Pull out every line below that contains the word "held".

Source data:
BEGIN
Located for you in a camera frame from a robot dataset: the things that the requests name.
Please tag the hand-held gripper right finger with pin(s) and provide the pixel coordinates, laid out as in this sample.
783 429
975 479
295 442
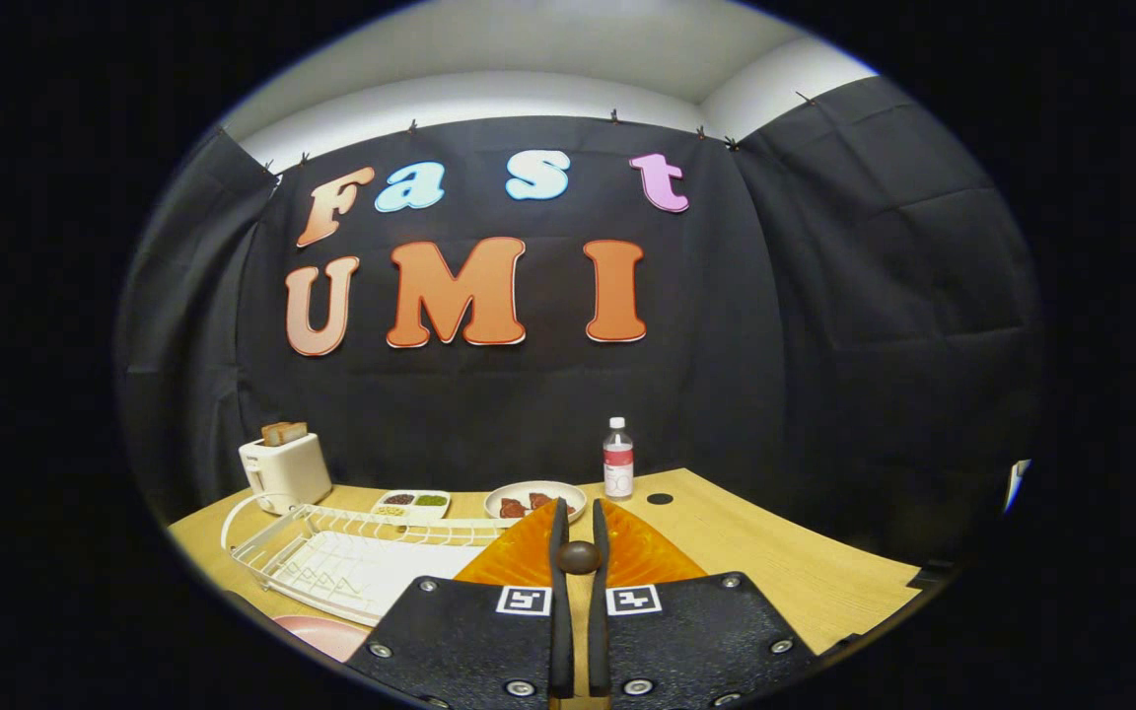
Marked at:
600 621

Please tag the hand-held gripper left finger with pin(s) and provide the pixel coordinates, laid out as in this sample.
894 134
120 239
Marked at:
561 611

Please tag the pink plate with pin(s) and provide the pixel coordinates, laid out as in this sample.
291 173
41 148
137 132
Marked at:
331 636

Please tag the white plate with meat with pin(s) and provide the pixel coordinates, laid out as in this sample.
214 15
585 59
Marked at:
514 490

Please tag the brown meat piece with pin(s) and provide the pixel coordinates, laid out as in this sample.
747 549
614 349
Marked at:
513 509
540 501

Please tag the clear plastic water bottle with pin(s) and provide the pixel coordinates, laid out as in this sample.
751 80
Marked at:
618 463

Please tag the green beans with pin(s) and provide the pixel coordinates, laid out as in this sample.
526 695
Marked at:
430 500

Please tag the white divided tray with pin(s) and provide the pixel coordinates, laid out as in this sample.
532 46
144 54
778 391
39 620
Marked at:
413 509

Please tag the dark brown beans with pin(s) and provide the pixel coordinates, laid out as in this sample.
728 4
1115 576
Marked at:
398 499

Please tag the black backdrop cloth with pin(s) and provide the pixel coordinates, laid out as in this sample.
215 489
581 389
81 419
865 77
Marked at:
529 394

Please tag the white toaster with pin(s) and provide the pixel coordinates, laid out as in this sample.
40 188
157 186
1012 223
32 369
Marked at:
287 473

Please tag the toasted bread slice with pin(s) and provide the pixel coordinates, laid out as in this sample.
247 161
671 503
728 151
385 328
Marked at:
296 430
273 434

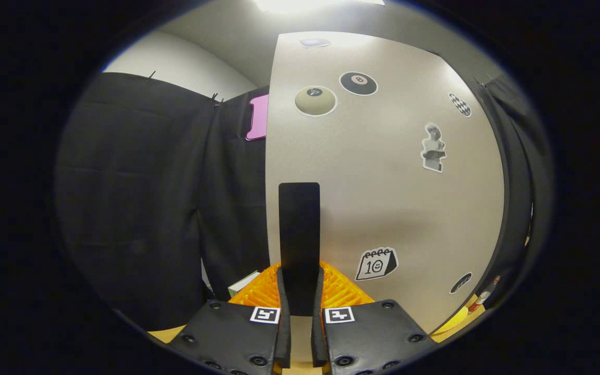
END
| REPLY |
Please tag the hand-held gripper right finger with pin(s) and provide the pixel coordinates, laid out as in this sample.
Please tag the hand-held gripper left finger with pin(s) and provide the pixel coordinates, laid out as in this sample.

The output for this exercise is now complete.